The problem: Your reply must be the number of lines in the entries that hold the word "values", and nothing else.

[Saved data entries]
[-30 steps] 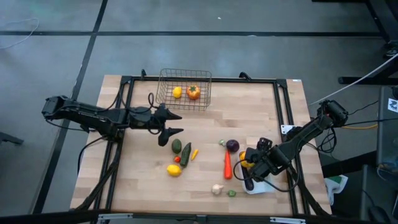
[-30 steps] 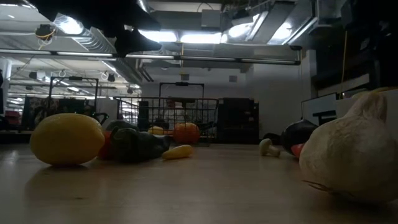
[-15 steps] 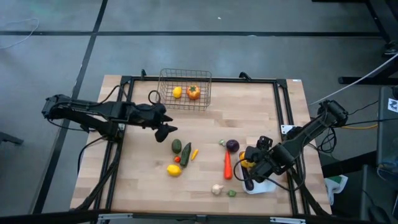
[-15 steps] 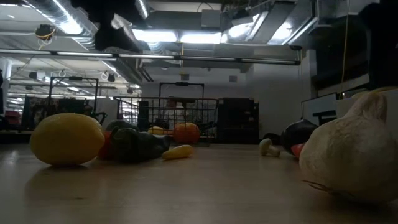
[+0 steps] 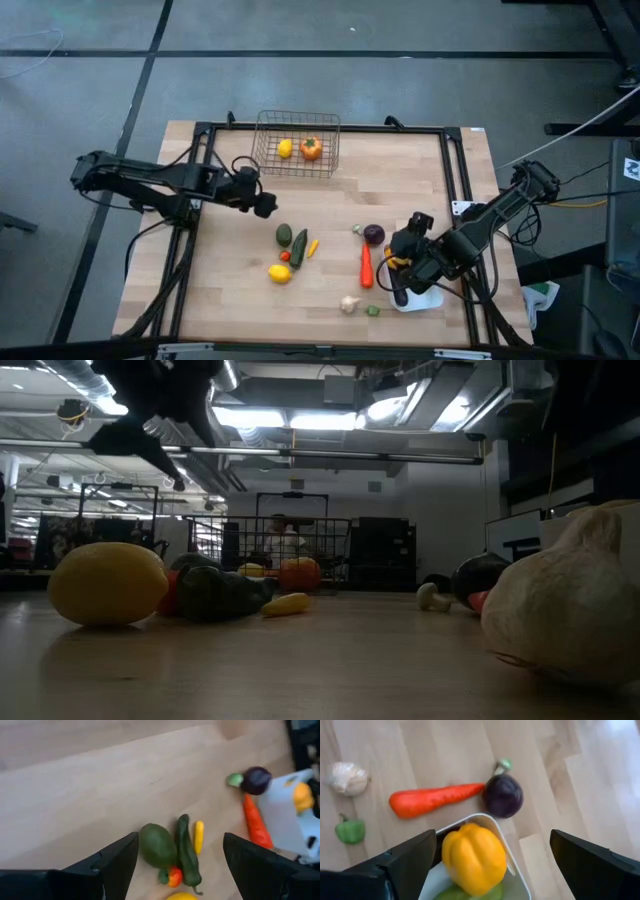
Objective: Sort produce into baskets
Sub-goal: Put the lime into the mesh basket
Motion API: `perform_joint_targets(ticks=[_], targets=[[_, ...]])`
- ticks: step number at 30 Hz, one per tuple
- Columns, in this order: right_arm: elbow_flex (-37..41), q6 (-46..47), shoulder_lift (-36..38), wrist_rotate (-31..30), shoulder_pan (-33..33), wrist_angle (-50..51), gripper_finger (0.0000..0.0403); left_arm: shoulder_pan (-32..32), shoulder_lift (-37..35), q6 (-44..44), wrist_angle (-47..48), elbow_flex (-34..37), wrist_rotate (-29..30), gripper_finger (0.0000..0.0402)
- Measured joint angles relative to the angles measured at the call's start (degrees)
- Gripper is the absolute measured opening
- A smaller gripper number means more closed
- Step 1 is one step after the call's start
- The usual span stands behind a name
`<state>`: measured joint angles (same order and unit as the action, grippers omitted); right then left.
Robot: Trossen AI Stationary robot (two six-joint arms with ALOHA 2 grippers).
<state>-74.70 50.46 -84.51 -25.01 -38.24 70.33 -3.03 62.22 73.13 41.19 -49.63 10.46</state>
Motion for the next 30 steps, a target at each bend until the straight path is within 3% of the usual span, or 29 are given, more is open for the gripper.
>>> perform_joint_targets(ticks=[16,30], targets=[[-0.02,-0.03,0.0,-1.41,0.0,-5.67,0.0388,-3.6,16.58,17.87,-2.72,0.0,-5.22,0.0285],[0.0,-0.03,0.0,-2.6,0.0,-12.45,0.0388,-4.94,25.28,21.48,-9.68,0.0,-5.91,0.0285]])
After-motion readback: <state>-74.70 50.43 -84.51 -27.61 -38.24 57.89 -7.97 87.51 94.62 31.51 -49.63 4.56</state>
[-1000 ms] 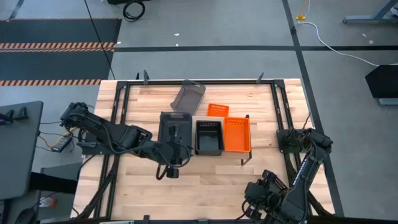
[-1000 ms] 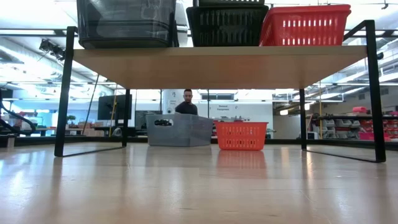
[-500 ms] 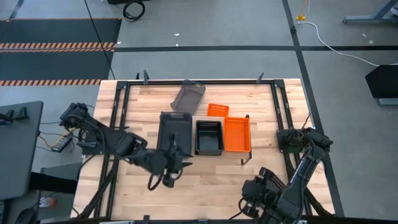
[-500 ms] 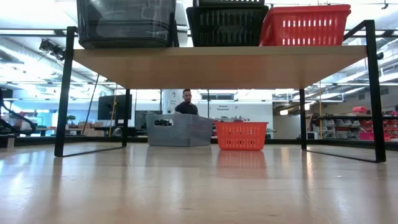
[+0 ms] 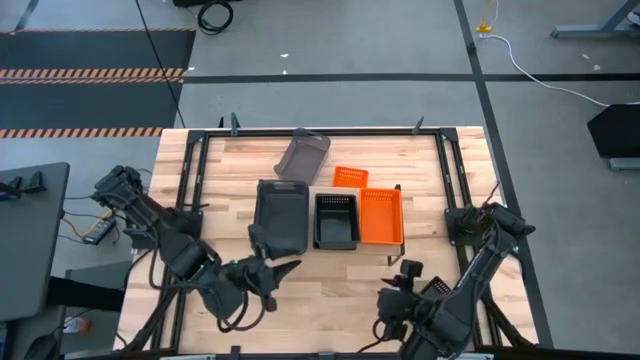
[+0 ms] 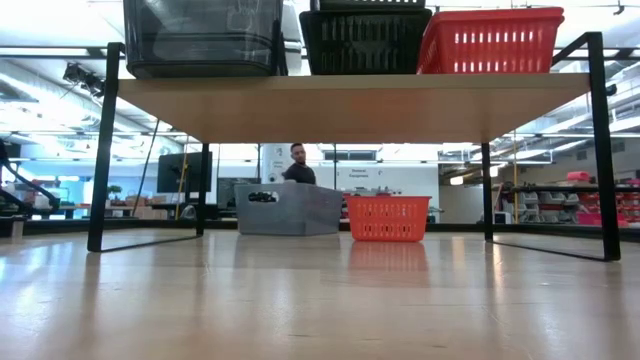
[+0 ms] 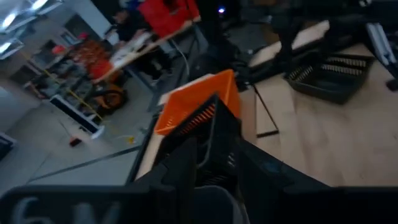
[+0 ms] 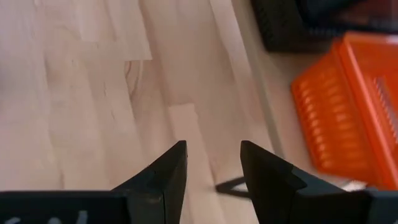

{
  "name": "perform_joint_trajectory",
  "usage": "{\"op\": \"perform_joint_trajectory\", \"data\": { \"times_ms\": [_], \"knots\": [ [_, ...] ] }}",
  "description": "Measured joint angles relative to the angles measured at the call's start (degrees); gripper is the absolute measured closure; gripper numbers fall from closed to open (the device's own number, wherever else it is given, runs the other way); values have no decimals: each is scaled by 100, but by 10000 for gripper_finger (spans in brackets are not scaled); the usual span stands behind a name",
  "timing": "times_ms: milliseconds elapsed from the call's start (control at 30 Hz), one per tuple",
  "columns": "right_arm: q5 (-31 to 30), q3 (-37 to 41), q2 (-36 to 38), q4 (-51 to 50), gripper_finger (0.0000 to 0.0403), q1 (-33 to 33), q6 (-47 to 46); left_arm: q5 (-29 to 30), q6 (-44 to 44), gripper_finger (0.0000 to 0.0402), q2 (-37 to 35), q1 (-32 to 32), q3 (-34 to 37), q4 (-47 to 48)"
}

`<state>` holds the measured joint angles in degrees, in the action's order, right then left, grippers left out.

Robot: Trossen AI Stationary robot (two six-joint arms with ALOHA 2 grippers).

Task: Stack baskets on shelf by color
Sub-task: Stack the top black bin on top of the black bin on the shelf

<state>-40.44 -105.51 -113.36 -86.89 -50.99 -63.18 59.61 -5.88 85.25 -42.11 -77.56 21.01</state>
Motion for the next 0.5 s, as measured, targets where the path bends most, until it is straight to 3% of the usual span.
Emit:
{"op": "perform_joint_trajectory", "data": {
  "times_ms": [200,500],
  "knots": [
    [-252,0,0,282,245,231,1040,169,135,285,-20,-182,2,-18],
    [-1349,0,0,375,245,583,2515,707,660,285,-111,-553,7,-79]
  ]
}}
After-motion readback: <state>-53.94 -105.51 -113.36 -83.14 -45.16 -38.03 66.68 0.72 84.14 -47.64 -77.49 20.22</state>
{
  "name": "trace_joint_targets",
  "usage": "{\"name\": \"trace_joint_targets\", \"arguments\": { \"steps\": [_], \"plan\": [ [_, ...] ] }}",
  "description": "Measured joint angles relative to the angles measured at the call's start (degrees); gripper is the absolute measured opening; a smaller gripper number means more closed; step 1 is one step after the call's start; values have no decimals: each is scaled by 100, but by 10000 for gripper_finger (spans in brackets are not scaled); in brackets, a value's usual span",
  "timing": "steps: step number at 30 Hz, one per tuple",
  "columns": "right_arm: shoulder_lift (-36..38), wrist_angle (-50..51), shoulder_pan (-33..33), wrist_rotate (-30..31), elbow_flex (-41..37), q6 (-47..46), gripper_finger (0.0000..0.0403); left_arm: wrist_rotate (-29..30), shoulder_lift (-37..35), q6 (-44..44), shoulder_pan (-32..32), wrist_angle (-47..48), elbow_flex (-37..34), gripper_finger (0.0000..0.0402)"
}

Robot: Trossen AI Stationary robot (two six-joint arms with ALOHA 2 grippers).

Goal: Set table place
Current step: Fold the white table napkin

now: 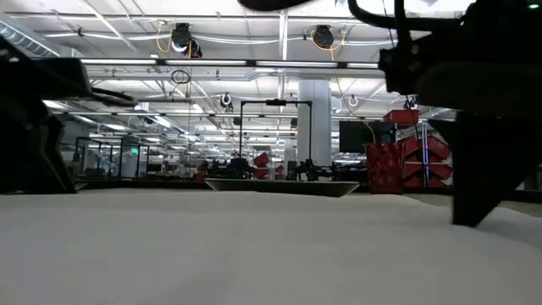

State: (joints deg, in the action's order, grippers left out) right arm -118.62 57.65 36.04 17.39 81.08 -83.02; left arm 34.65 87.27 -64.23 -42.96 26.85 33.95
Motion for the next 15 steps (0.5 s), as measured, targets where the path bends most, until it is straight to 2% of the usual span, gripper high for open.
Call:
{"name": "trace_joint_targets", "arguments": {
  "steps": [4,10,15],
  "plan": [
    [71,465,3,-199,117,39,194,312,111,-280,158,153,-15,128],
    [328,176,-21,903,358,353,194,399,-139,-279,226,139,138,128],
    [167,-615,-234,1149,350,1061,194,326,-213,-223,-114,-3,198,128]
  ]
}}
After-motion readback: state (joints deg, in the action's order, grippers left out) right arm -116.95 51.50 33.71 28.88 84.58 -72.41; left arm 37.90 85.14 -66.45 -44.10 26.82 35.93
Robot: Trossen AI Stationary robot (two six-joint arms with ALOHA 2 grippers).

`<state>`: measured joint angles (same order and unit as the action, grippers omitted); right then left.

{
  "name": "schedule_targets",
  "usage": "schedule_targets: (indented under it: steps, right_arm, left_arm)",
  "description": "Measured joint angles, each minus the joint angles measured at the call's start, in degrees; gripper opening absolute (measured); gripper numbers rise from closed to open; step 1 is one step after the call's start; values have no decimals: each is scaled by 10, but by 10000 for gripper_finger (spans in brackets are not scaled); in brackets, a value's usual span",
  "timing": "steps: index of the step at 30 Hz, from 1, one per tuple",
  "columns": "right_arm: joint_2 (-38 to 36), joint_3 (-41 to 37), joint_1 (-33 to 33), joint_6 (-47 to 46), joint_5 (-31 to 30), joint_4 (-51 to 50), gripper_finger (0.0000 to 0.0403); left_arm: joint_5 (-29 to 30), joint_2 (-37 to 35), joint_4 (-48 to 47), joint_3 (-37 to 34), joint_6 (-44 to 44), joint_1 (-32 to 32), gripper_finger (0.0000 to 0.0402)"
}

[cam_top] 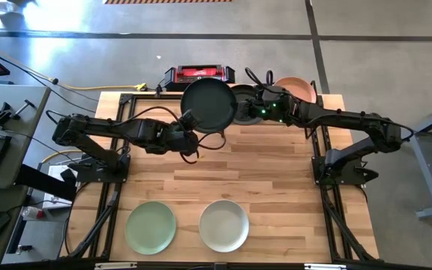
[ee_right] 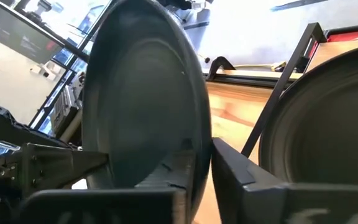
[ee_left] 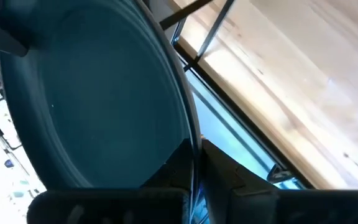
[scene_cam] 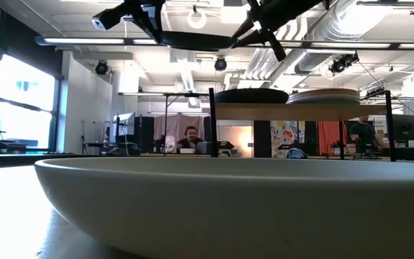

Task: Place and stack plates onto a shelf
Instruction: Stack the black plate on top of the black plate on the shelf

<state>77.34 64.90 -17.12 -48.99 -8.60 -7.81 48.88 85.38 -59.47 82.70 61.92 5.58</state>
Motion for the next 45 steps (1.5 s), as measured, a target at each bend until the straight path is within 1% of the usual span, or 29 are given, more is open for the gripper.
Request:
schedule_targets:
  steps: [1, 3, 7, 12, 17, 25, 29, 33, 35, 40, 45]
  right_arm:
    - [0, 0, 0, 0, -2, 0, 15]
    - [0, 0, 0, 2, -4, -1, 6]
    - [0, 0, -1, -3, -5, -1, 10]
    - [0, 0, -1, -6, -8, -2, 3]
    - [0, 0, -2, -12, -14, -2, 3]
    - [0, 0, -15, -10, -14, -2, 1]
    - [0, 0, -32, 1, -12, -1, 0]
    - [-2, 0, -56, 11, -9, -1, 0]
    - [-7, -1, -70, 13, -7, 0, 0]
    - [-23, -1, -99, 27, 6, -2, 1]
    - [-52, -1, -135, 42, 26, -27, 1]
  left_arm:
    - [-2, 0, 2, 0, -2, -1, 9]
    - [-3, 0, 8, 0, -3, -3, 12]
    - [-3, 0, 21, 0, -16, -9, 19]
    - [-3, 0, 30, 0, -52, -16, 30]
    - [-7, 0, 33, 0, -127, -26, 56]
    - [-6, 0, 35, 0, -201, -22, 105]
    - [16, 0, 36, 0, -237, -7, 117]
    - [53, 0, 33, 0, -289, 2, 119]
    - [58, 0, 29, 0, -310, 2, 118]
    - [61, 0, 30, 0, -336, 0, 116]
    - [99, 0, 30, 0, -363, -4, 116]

Expected output: 3